In 2012, the artist began to translate her brushstrokes into elaborately crafted works in glass with the help of the stained glass master Urs Rickenbach. She thereby provides an element that is conceptually closely bound to physical expression in painting with a real, material body. Its transparency seems, however, to negate true physicality. This ambivalence is continued in her latest antique glass works. She paints on the glass and uses fragments of stained-glass from the borders of church windows, glass stones, or agate slices to create representations of figures that are both corporeal and spectral.
The contradictory corporeality of the image in psychological, material, and social terms is also central in KAYA (her collaborative project with artist Debo Eilers). For their so-called Bodybags, the artists cut up Brätschs paintings on Mylar film, stuffed them with objects by Eilers, and crudely stitched them back together. The scars of the images remain visible; the bodies (of the images) are battered, maimed, and reassembled from fragments and leftovers into a symbolic and yet futile form of healing.

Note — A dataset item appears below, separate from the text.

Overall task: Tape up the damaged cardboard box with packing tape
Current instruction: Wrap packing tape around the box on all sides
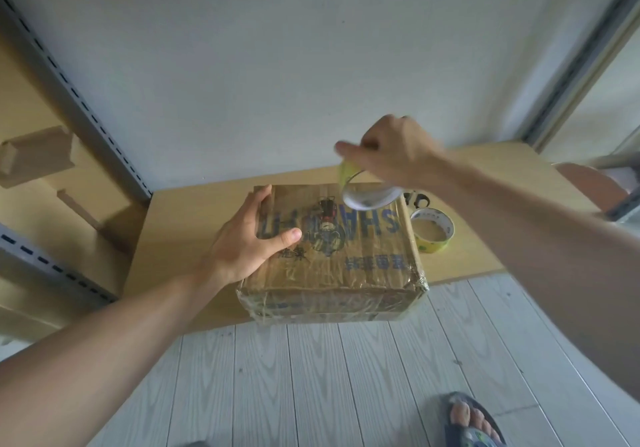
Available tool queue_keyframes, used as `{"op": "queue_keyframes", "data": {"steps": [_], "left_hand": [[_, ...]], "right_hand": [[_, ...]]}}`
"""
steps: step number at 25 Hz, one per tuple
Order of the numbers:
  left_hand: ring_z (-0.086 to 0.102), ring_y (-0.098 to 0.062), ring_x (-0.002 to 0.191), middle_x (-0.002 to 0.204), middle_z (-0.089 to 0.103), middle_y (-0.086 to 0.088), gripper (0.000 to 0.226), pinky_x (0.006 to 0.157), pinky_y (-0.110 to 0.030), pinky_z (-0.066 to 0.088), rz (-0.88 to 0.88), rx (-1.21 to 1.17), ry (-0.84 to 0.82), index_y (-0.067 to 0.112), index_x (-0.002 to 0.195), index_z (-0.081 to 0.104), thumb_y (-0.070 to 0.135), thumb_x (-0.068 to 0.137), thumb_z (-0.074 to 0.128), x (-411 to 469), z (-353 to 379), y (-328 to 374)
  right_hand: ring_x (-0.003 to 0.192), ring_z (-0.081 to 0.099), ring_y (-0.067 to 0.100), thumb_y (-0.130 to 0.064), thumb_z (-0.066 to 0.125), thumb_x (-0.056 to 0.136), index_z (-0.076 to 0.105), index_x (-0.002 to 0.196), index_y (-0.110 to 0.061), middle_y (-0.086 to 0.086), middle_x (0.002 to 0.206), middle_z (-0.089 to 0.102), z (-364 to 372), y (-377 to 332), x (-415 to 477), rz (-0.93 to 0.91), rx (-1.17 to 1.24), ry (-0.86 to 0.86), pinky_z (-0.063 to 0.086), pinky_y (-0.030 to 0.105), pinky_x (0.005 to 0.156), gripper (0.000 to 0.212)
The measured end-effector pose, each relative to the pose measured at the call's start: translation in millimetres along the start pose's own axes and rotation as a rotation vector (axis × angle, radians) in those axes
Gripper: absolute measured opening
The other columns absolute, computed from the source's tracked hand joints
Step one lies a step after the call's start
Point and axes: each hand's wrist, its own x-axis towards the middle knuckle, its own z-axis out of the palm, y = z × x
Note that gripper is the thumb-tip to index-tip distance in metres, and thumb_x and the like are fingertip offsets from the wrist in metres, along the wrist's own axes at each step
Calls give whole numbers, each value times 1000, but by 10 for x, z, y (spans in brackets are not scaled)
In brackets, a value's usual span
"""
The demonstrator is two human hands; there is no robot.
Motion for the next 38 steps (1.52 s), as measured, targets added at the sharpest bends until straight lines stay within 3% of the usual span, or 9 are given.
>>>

With her glass works as well as with the Unstable Talismanic Rendering marblings (ongoing since 2014), Brätschs work opens itself up to centuries-old craft techniques. The references to alchemy and to the mystical and spiritual connected with these techniques thereby come to the fore. By using these supposedly minor forms of artistic expression, Brätsch is also advocating for an alternate history of painting which takes into account less trodden pathways and moments when artists have departed from the canon.
The title of the exhibition, Innovation, is derived from an advertising slogan from the compressor company Brätsch in Hamburg. It seems to perfectly encapsulate the expectations of a first survey exhibition: the pressure to prove oneself again and again, and to continuously put out new works and ideas. Brätschs strength lies in her ability to expose these types of mechanisms and expectations with great humor and clarity.
Kerstin Brätsch does not consider her works as isolated or static, but rather as objects of exchange and interaction. This is also reflected in her collaborative projects. Thus, alongside works by Kerstin Brätsch, the exhibition also features contributions from and with DAS INSTITUT, Full-Fall (Davide Stucchi and Mattia Ruffolo), Gaylen Gerber, Jane Jo, Allison Katz, KAYA, Kathrin Sonntag, UNITED BROTHERS (Ei and Tomoo Arakawa), and the filmmaker Alexander Kluge.
To accompany the exhibition, a first monograph on the work of Kerstin Brätsch is due for release. Titled BRÄTSCH:, the publication features an extensive plates section presenting the artists key work series and collaborative projects. It includes essays by Patrizia Dander, Kathy Halbreich, and Lanka Tattersall, as well as a conversation between Philip Coulter and artist Allison Katz. The publication was edited in conjunction with the Fondazione Donnaregina per le Arti Contemporanee / Madre Museo dArte Contemporanea Donnaregina, Napoli. The artist will hold a one-week seminar there together with Debo Eilers (as KAYA) in November 2017, as part of the MADRESCENZA Seasonal Schools.